*WHAT THE TASK REQUIRES*:
Pull out every line below that contains the word "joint".

*INFORMATION SUPPLIED*:

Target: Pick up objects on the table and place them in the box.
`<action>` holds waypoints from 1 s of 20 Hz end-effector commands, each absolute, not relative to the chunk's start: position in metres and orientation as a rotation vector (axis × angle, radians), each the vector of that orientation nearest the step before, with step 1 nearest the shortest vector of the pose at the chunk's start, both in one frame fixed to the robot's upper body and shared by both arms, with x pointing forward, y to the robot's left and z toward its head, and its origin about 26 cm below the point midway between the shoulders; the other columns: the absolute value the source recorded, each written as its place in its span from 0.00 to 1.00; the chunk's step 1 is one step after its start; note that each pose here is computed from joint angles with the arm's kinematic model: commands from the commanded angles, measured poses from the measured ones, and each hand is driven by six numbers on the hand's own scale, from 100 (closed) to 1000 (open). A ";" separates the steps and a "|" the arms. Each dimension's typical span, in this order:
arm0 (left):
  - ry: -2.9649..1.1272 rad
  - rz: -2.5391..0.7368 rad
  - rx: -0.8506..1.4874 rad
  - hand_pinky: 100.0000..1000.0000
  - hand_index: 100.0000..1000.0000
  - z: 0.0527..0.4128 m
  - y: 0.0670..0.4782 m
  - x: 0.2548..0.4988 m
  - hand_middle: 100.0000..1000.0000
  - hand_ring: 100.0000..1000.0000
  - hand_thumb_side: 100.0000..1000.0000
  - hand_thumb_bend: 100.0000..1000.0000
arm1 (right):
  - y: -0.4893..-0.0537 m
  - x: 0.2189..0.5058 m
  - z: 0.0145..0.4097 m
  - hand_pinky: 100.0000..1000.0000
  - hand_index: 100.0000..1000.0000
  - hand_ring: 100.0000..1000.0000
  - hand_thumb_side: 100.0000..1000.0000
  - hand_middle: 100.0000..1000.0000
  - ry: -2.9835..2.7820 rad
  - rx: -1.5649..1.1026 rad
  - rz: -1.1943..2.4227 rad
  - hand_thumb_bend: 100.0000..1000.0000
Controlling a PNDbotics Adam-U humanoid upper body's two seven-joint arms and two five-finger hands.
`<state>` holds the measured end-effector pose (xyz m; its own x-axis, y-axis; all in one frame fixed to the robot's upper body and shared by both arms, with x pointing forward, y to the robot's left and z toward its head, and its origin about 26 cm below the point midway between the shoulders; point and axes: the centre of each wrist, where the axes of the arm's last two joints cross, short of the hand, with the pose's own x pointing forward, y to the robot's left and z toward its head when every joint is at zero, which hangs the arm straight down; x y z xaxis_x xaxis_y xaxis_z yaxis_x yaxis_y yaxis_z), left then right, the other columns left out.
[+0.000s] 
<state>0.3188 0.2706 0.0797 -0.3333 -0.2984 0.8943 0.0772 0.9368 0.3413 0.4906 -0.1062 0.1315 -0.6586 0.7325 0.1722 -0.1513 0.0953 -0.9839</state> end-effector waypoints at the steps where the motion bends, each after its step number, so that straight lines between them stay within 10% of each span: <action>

*ANSWER SECTION*:
`<action>` holds waypoints from 1 s of 20 Hz end-effector commands, each absolute, not relative to the chunk's start: position in metres and orientation as a rotation vector (axis × angle, radians), each the vector of that orientation nearest the step before, with step 1 nearest the shortest vector of the pose at the chunk's start, both in one frame fixed to the robot's upper body and shared by both arms, with x pointing forward, y to the robot's left and z toward its head, and its origin about 26 cm below the point midway between the shoulders; the other columns: the absolute value the source recorded, each written as its place in its span from 0.00 to 1.00; the chunk's step 1 is one step after its start; note that each pose here is computed from joint angles with the arm's kinematic model: commands from the commanded angles, measured poses from the measured ones, and each hand is driven by six numbers on the hand's own scale, from 100 (closed) to 1000 (open). A ";" separates the steps and a "|" the arms. Each dimension's typical span, in this order:
Controlling a PNDbotics Adam-U humanoid upper body's two seven-joint arms and two five-finger hands.
`<state>` holds the measured end-effector pose (xyz m; its own x-axis, y-axis; all in one frame fixed to the robot's upper body and shared by both arms, with x pointing forward, y to the robot's left and z toward its head, and its origin about 26 cm below the point midway between the shoulders; point and axes: the centre of each wrist, where the axes of the arm's last two joints cross, short of the hand, with the pose's own x pointing forward, y to the robot's left and z toward its head when every joint is at zero, which hangs the arm straight down; x y z xaxis_x xaxis_y xaxis_z yaxis_x yaxis_y yaxis_z), left then right, the other columns left out.

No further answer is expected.